For a short history of the importance of morality to the old Labour Party let's turn to Ed's supposedly more right wing brother, David. When giving the 2010 Keir Hardie Memorial Lecture he told the audience:
Keir Hardie said that the definition of modernisation in which unregulated markets set the price and the conditions of labour, of land, of food and of housing was wrong. He spent his entire adult life arguing and organising for the truth that human beings and nature are not commodities and that democratic politics was the way that we act together to protect our humanity. This did not make him a Luddite. It gave him an ethical core upon which to judge proposals for change. This is relevant to our times.
… Labour values are not simply abstract universal values like freedom or equality. Distinctive labour values are built on relationships, in practices that strengthen an ethical life. Practices like solidarity, where we actively share our fate with other people. Reciprocity, which combines equality and freedom.
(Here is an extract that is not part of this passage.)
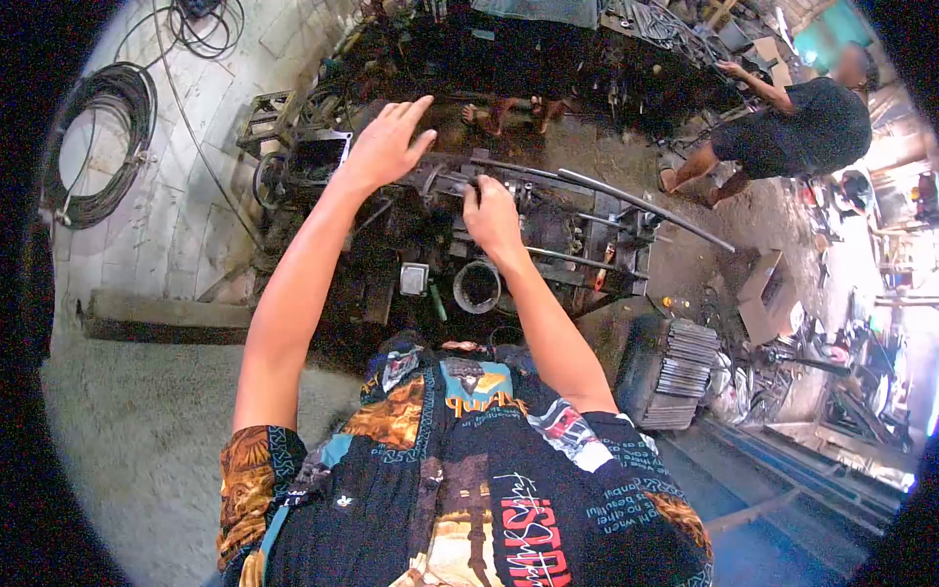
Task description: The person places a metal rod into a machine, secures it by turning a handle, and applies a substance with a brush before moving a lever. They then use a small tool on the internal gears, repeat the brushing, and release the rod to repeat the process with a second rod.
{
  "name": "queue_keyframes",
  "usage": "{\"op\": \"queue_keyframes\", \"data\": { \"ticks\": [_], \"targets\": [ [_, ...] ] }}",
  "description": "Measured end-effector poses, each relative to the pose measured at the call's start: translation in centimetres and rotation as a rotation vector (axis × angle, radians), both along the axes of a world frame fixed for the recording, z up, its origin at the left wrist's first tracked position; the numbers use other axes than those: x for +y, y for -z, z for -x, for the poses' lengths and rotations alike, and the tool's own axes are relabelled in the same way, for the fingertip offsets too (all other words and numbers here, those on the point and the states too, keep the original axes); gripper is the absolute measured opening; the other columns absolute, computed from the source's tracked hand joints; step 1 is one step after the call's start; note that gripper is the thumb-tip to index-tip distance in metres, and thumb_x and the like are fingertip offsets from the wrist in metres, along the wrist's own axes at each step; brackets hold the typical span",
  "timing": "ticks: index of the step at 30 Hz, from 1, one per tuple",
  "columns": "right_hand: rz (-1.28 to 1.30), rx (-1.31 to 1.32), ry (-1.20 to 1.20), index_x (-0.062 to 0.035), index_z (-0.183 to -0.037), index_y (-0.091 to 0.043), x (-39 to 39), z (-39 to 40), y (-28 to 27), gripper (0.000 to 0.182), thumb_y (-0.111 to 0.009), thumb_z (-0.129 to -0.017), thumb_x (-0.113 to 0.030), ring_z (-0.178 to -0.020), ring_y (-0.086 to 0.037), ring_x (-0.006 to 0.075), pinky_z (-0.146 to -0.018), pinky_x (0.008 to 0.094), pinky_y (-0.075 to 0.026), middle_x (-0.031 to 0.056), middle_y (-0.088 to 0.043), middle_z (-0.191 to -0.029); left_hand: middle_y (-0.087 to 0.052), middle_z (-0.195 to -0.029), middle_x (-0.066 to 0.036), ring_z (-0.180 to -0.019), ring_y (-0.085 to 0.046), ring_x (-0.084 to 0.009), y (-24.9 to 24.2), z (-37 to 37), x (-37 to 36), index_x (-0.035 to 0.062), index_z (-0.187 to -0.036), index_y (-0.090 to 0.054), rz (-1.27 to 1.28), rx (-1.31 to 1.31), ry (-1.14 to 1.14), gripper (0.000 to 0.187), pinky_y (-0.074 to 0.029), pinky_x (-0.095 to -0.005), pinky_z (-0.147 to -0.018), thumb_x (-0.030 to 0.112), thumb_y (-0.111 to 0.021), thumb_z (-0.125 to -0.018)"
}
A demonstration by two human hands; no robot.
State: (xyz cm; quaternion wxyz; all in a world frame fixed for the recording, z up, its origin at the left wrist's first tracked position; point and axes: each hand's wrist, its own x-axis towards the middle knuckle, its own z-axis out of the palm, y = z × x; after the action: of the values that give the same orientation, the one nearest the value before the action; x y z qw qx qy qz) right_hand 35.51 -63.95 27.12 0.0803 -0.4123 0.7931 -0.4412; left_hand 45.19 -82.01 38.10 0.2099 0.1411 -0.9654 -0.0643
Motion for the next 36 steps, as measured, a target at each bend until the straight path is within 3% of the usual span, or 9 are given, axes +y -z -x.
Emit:
{"op": "queue_keyframes", "data": {
  "ticks": [3,9,15,18,23,26,29,31,36],
  "targets": [
    [-0.107,-0.166,-0.01,0.0063,-0.097,-0.063,-3.1,-3.9,-1.0,0.03,-0.056,-0.091,-0.023,-0.097,-0.06,0.0445,-0.087,0.0472,-0.047,0.0299,-0.064,-0.098,-0.054,-0.126,-0.024,-0.118,-0.049,-0.038,1.0,-4.2,-4.1,0.0005,-0.138,-0.042,-0.12,-0.075,-0.011,0.055,-0.04,-0.0427,-0.103,0.03,-0.056,-0.094],
    [-0.265,-0.309,0.087,0.0063,-0.098,-0.065,-8.7,-11.0,-1.4,0.038,-0.056,-0.09,-0.03,-0.092,-0.063,0.0445,-0.084,0.0463,-0.049,0.0289,-0.066,-0.093,-0.057,-0.121,-0.021,-0.114,-0.051,-0.0368,4.8,-11.1,-9.5,-0.0024,-0.134,-0.045,-0.182,-0.107,0.011,0.053,-0.044,-0.0433,-0.098,0.027,-0.058,-0.092],
    [-0.592,-0.803,0.181,0.0082,-0.093,-0.066,-12.9,-13.8,-1.3,0.049,-0.065,-0.082,-0.039,-0.095,-0.067,0.0384,-0.083,0.0427,-0.051,0.0286,-0.067,-0.096,-0.058,-0.12,-0.022,-0.113,-0.052,-0.0374,7.9,-15.0,-11.1,-0.003,-0.132,-0.047,-0.337,-0.155,0.013,0.052,-0.043,-0.0428,-0.098,0.027,-0.059,-0.09],
    [-0.585,-0.73,0.206,0.0082,-0.087,-0.066,-13.9,-13.9,4.2,0.038,-0.065,-0.078,-0.029,-0.089,-0.069,0.0363,-0.079,0.0423,-0.052,0.0282,-0.068,-0.088,-0.058,-0.119,-0.021,-0.112,-0.052,-0.0376,8.6,-16.1,-11.0,-0.0034,-0.132,-0.047,-0.378,-0.148,0.014,0.052,-0.044,-0.0425,-0.097,0.026,-0.059,-0.09],
    [-0.63,-0.7,0.209,0.0098,-0.087,-0.065,-14.5,-13.4,5.6,0.03,-0.059,-0.077,-0.018,-0.091,-0.068,0.0381,-0.079,0.0426,-0.051,0.029,-0.068,-0.091,-0.059,-0.112,-0.02,-0.108,-0.053,-0.0372,9.7,-17.3,-9.9,-0.0034,-0.131,-0.047,-0.389,-0.131,-0.042,0.052,-0.045,-0.0436,-0.094,0.023,-0.061,-0.089],
    [-0.689,-0.804,0.106,0.0111,-0.092,-0.064,-14.2,-13.1,2.1,0.031,-0.057,-0.079,-0.016,-0.098,-0.065,0.041,-0.083,0.044,-0.051,0.0315,-0.065,-0.099,-0.06,-0.11,-0.02,-0.106,-0.053,-0.0371,10.0,-18.0,-8.8,-0.0034,-0.129,-0.048,-0.394,-0.135,-0.111,0.051,-0.045,-0.0439,-0.092,0.023,-0.062,-0.088],
    [-0.702,-0.687,0.09,0.0117,-0.094,-0.063,-12.7,-13.8,-1.5,0.031,-0.056,-0.082,-0.016,-0.098,-0.064,0.0431,-0.084,0.0458,-0.051,0.0333,-0.064,-0.102,-0.06,-0.108,-0.02,-0.105,-0.054,-0.0366,10.5,-18.6,-7.9,-0.0034,-0.128,-0.048,-0.328,-0.135,-0.157,0.05,-0.046,-0.0434,-0.091,0.022,-0.063,-0.088],
    [-0.648,-0.467,0.073,0.0113,-0.097,-0.063,-11.4,-14.2,-4.6,0.032,-0.055,-0.085,-0.017,-0.1,-0.063,0.0434,-0.087,0.0477,-0.05,0.0348,-0.062,-0.105,-0.059,-0.106,-0.02,-0.104,-0.054,-0.0361,9.9,-18.5,-7.1,-0.0037,-0.127,-0.048,-0.329,-0.134,-0.189,0.05,-0.046,-0.043,-0.09,0.021,-0.064,-0.087],
    [-0.418,-0.314,0.038,0.0141,-0.084,-0.063,-10.1,-12.7,-6.2,0.031,-0.052,-0.087,-0.015,-0.087,-0.063,0.0491,-0.081,0.0496,-0.052,0.0369,-0.062,-0.087,-0.058,-0.104,-0.019,-0.101,-0.054,-0.0361,9.2,-17.9,-5.7,-0.0029,-0.128,-0.049,-0.297,-0.052,-0.215,0.05,-0.046,-0.0423,-0.09,0.019,-0.065,-0.086]
  ]
}}
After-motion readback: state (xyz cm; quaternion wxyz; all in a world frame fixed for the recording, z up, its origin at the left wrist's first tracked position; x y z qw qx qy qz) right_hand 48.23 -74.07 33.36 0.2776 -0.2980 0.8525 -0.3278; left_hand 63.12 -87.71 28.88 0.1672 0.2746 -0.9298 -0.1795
Mutuality, where we share the benefits and burdens of association.
… The Labour Movement itself was a great moral teacher. That was the moral importance of organisation for Hardie, it was the way that working people built a shared culture built upon Labour values, which were not exclusively individual, but were concerned with the ethics of a common life, of a democratic politics.
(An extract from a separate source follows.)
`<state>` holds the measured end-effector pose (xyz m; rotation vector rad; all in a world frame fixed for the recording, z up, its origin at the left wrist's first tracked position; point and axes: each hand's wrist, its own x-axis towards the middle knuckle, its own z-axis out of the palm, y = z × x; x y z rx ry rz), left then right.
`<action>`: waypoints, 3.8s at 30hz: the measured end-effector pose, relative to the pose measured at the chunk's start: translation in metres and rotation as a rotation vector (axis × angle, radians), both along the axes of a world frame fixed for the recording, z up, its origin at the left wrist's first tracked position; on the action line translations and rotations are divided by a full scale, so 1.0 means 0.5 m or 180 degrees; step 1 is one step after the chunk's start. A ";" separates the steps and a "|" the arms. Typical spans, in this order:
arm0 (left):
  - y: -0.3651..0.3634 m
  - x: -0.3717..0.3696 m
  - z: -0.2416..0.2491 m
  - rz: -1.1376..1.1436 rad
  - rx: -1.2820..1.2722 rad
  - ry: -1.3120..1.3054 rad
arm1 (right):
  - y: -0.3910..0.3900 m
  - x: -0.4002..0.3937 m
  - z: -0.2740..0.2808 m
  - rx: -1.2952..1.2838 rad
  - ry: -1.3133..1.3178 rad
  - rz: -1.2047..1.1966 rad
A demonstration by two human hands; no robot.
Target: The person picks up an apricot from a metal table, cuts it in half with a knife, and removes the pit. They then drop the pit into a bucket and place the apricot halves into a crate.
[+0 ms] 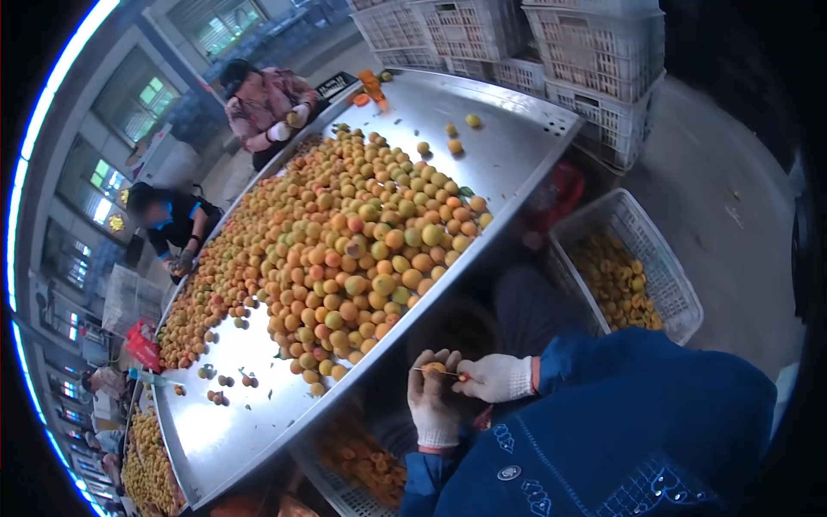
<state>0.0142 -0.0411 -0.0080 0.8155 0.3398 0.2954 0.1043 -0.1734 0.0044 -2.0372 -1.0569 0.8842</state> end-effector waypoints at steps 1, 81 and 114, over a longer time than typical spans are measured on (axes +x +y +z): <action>0.001 0.000 0.001 -0.0009 -0.0204 -0.0062 | 0.001 0.001 0.003 0.0002 -0.0018 0.0009; -0.015 0.007 0.002 -0.0058 0.0546 0.0072 | 0.018 -0.026 -0.028 0.1243 -0.0093 -0.0656; -0.004 -0.003 0.071 -0.0293 0.0334 -0.0006 | -0.018 0.007 0.033 0.0657 -0.0230 -0.0118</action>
So why did Ed Miliband disconnect morality from politics in his statement about tax avoidance? There are two obvious reasons. First he knows that the standards of politicians – from all parties – are so low that they will inevitably be caught out if they start moralising about people's finances. In short, politicians are very likely to exhibit the greediness and personal gratification which has come to dominate our age – at least for some sections of society. I doubt this was an issue for politicians like Keir Hardie. Secondly, the practice of tax avoidance is so widespread, for wealthy individuals and companies, that Ed Miliband was not prepared to risk alienating current or potential donors to the Labour Party.
Of course I agree with Ed Miliband's statement that what 'politicians need to do is - if the wrong thing is happening - change the law to prevent that tax avoidance happening.'
But as a leading politician he needs to set the tone for creating a better, fairer society. Even if he didn't want to talk about morality he could have shifted his vocabulary and said that as citizens we have a duty to contribute fairly. The fact that he wasn't even prepared to do this defies belief. Even more worrying is that it shows the gigantic moral vacuum at the heart of political life.